What the task asks | Go to the line in the entries below that holds "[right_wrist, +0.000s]" and repeat exactly from there through the line that holds "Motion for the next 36", inclusive.

Records from a data source:
^^^^
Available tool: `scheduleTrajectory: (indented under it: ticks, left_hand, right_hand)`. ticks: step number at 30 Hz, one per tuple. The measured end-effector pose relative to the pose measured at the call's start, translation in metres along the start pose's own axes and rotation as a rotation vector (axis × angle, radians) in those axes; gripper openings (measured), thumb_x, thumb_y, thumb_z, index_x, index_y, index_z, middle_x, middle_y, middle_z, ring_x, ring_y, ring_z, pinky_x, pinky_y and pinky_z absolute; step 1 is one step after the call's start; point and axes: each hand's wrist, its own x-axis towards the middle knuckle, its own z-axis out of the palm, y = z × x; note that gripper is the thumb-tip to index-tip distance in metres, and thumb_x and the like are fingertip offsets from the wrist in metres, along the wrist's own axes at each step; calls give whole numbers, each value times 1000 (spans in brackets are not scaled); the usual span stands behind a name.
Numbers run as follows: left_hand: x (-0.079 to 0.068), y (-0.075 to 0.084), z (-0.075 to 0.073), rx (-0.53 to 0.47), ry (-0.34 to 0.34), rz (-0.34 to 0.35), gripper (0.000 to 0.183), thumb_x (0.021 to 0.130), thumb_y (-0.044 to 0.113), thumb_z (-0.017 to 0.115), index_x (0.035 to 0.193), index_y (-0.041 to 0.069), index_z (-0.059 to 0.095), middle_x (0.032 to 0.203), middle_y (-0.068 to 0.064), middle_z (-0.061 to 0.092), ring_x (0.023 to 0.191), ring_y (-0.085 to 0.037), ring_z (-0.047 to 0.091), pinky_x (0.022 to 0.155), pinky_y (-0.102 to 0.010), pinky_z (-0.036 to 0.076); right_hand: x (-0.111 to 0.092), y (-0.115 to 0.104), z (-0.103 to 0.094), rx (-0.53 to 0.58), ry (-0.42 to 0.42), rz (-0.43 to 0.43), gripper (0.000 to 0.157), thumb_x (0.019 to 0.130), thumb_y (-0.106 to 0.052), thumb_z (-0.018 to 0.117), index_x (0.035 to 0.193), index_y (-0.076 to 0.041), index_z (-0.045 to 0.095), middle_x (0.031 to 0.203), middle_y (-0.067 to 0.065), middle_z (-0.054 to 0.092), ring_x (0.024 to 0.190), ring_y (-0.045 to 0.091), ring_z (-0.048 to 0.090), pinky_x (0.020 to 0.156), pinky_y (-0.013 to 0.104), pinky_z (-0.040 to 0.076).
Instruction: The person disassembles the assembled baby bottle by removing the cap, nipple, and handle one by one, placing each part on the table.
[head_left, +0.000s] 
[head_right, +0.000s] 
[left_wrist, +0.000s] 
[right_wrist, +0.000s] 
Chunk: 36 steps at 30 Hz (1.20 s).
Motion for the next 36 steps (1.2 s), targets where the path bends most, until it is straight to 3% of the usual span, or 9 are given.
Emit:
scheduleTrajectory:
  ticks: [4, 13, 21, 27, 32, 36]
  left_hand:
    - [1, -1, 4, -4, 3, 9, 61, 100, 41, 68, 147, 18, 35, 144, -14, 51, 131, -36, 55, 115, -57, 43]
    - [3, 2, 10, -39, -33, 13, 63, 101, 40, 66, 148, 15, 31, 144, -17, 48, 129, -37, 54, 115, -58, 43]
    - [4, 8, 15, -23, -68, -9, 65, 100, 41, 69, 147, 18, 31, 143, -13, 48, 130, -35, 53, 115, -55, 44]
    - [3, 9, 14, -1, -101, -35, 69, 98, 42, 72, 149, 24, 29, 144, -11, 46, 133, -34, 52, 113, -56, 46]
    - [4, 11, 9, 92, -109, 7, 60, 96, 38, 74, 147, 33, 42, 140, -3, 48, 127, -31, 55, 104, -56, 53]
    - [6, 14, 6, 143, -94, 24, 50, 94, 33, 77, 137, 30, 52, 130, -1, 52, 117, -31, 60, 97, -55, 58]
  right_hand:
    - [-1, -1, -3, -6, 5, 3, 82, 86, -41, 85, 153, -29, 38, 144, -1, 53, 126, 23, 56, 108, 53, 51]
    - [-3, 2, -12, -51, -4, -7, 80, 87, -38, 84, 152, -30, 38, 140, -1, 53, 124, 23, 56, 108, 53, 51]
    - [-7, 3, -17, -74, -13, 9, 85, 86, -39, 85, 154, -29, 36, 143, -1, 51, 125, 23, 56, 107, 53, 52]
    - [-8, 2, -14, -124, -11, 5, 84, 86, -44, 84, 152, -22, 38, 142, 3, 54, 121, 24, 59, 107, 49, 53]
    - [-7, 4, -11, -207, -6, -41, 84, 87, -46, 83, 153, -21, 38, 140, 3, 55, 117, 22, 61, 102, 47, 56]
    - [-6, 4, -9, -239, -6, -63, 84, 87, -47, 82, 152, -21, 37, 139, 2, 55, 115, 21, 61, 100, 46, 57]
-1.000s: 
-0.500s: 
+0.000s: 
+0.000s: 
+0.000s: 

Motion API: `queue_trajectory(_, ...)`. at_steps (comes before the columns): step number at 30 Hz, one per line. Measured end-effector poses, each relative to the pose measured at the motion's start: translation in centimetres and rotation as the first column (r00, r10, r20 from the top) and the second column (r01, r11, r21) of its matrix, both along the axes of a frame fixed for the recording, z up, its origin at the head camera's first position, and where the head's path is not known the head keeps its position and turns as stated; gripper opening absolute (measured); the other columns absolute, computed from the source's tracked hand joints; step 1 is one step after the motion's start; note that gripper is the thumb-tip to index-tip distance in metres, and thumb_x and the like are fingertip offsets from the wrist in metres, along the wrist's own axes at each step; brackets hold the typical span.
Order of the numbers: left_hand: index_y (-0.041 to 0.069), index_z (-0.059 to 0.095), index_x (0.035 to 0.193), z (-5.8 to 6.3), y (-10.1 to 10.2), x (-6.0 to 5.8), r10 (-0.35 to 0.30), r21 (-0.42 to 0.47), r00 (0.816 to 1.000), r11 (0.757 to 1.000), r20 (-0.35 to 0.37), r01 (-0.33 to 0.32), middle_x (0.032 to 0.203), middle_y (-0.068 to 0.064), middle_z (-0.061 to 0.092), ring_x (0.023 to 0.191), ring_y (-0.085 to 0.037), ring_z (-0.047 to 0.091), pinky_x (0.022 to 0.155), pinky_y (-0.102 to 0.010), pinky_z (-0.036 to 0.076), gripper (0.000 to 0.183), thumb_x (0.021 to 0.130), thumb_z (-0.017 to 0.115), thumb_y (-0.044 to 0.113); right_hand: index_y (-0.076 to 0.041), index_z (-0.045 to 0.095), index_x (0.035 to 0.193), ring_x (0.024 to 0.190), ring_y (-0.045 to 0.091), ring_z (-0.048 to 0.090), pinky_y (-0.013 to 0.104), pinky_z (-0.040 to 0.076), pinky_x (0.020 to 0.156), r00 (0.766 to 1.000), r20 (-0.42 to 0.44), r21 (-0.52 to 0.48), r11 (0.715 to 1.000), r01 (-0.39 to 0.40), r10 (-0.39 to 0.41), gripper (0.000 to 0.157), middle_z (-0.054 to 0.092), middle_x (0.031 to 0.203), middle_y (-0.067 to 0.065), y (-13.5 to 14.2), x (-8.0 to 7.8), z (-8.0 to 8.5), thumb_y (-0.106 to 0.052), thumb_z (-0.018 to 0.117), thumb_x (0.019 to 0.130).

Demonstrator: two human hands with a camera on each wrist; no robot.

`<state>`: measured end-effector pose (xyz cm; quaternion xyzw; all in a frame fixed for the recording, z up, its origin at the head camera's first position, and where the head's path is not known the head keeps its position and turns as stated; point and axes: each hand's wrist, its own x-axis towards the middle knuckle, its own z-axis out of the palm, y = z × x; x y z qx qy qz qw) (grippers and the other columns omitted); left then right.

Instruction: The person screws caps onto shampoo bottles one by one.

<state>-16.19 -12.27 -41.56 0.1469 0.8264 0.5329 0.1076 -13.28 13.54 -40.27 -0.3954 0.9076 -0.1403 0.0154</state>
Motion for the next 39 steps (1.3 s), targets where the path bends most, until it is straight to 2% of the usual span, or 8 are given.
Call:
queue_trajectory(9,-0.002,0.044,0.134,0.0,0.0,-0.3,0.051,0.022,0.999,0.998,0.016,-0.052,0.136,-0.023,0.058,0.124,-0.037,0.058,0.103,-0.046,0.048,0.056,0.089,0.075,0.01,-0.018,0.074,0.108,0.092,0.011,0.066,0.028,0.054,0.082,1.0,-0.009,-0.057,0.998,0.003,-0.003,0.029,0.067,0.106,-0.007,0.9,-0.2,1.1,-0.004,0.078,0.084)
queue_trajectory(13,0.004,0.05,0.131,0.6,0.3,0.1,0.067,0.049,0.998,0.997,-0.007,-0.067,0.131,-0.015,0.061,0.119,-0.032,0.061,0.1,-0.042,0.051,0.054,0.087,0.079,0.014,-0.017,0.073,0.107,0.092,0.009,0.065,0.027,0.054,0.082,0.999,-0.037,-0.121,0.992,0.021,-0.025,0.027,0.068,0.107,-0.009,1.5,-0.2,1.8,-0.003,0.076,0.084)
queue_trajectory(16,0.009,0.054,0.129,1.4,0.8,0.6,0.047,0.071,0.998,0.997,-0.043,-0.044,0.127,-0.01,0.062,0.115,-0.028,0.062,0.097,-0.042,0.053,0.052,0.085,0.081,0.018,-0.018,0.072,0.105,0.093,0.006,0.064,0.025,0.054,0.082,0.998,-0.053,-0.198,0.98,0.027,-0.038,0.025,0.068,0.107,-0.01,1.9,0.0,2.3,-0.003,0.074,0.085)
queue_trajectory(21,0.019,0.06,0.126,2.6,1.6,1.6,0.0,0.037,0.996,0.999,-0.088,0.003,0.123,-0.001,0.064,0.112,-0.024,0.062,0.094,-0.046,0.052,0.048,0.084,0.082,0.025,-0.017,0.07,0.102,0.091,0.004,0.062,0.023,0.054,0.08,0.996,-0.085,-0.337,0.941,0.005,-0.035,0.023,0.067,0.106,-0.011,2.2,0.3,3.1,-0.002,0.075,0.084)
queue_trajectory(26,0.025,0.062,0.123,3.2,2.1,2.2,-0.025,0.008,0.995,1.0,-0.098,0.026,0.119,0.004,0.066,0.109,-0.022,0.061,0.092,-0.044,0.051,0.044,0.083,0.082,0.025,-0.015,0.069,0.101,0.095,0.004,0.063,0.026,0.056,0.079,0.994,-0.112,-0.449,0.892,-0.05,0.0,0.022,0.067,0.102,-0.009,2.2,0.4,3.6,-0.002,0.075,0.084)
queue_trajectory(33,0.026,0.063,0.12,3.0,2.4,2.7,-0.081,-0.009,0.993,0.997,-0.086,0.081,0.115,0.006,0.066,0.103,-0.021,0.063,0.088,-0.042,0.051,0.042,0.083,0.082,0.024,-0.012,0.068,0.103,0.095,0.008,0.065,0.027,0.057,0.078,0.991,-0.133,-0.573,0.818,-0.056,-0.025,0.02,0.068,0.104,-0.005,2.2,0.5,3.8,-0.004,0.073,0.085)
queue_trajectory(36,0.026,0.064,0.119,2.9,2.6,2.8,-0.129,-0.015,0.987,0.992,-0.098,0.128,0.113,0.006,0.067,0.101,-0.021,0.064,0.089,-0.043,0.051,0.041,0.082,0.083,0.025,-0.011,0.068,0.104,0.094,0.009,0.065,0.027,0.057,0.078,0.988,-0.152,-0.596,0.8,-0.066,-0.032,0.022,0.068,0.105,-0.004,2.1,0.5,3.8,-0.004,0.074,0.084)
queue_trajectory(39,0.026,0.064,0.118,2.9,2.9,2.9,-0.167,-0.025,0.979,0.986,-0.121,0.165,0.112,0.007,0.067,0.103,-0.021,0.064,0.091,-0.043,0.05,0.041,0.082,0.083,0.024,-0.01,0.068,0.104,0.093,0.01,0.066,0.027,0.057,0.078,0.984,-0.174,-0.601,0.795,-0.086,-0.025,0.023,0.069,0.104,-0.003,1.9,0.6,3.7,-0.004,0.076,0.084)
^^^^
Problem solution |
[right_wrist, +0.000s] 
Chunk: 36 steps at 30 Hz (1.20 s).
Motion for the next 36 steps (1.2 s), targets where the path bends most, until it is straight to 3% of the usual span, or 9 are given.

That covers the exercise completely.